Коронера Хэммонда я знал и раньше: он славился тонкой наблюдательностью и необыкновенно серьезным и честным отношением к своей работе. Что касается присяжных, то они, в общем, ничем не отличались от обыкновенных смертных. Все они, по-видимому, относились к делу довольно безучастно и думали только о том, как бы поскорее исполнить свои обязанности и вернуться к оставленным делам; только один из них в полной мере интересовался следствием и старался вникнуть во все подробности дела.
Первым допрашивали врача, который был призван домашними, как только убийство открылось. Он давал показания главным образом по поводу раны, вызвавшей смерть старика Левенворта. Явившись в дом убитого, он нашел его на постели в одной из комнат второго этажа, куда его, очевидно, перенесли из соседней комнаты несколько часов спустя после смерти. Рана была нанесена только одна — в голову, других повреждений на теле покойного найдено не было.
Врач извлек пулю из раны и передал ее присяжным для изучения. Пробив затылочную часть черепа, она проникла прямо в мозг и вызвала моментальную смерть. Внешний вид раны, а также повреждение черепа ясно указывали на то, что о самоубийстве здесь не идет и речи; судя по состоянию волос, окружавших рану, можно было также с уверенностью сказать, что выстрел был произведен с расстояния в три или четыре шага. Направление, которое приняла пуля, пройдя через кости черепа, говорило о том, что в момент выстрела покойный сидел за столом, наклонив голову вперед.
На вопрос о том, каково было здоровье Левенворта в день его смерти и накануне, врач сообщил, что, судя по внешнему виду, он был совершенно здоров и должен был чувствовать себя прекрасно. Револьвера, из которого был сделан выстрел, нигде не могли найти: его не было ни в той комнате, где произошло убийство, ни в соседних с ней. По предположению врача, покойный должен был знать преступника очень хорошо: старик даже не поднял головы при шуме его шагов, из чего можно было заключить, что убийца пользовался свободным доступом в его кабинет.

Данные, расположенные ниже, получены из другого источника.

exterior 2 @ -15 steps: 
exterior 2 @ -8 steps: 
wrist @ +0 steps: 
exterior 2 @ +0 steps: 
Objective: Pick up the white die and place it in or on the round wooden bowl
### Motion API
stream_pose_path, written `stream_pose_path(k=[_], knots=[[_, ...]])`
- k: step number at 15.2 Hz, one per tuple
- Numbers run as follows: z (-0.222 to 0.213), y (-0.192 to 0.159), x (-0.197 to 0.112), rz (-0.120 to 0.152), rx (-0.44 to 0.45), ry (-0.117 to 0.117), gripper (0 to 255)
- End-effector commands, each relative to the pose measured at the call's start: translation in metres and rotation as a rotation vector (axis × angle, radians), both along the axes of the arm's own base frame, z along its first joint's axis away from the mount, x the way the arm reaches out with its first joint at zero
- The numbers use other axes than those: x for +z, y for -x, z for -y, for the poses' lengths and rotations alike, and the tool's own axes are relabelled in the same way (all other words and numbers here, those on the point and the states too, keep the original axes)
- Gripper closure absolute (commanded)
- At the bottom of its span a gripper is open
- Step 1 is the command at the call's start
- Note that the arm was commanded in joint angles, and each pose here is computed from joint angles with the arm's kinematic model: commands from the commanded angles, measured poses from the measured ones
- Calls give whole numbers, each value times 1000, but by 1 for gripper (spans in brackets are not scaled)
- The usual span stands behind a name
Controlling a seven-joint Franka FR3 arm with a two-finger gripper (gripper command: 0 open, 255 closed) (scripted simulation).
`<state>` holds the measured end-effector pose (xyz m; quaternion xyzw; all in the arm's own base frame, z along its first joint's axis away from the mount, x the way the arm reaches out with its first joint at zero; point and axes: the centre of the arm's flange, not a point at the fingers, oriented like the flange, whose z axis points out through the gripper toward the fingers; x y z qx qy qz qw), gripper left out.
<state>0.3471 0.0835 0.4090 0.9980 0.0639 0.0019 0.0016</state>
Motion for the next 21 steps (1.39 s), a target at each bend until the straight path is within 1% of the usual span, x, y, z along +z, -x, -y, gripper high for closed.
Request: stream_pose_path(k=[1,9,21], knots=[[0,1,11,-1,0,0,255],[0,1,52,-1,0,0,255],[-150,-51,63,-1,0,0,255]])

Когда врач закончил давать показания, коронер взял пулю, внимательно осмотрел ее еще раз, потом что-то написал на клочке бумаги, подозвал полицейского и передал ему записку, шепнув на ухо несколько слов. Тот кивнул и молча вышел из комнаты.

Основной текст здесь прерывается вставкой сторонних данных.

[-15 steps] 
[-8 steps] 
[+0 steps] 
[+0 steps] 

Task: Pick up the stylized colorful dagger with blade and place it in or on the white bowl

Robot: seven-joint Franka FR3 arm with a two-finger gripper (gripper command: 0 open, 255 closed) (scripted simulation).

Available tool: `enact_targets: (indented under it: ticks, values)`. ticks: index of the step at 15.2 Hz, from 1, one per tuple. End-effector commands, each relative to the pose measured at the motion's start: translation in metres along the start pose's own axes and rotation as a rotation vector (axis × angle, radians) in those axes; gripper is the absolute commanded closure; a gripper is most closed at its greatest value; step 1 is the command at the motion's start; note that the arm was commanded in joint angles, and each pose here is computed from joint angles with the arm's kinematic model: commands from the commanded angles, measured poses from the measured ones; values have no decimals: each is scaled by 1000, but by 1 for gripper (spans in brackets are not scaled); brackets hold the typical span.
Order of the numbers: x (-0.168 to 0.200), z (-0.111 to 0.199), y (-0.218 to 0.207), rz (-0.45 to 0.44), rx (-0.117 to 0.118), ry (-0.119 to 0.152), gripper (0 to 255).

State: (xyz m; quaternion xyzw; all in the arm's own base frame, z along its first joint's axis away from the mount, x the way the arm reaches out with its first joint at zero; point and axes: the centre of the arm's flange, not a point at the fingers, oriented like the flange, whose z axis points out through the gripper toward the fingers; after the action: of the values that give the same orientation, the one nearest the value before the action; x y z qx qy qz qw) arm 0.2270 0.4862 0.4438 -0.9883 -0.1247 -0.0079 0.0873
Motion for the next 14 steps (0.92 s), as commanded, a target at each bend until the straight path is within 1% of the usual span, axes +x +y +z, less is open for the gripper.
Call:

Коронер надел пенсне и, взглянув на лежавший перед ним список, произнес громким голосом:
– Дворецкий здесь?
Толпа слуг пришла в движение, и на середину комнаты вышел пожилой ирландец. Взглянув на его серьезное лицо, на холеные бакенбарды, на его почтительные, но вместе с тем полные достоинства манеры, я тотчас решил про себя, что это, наверно, образцовый слуга, но мне подумалось также, что он может оказаться и бесценным свидетелем, от которого будет толк. И действительно, вскоре я понял, что не ошибся.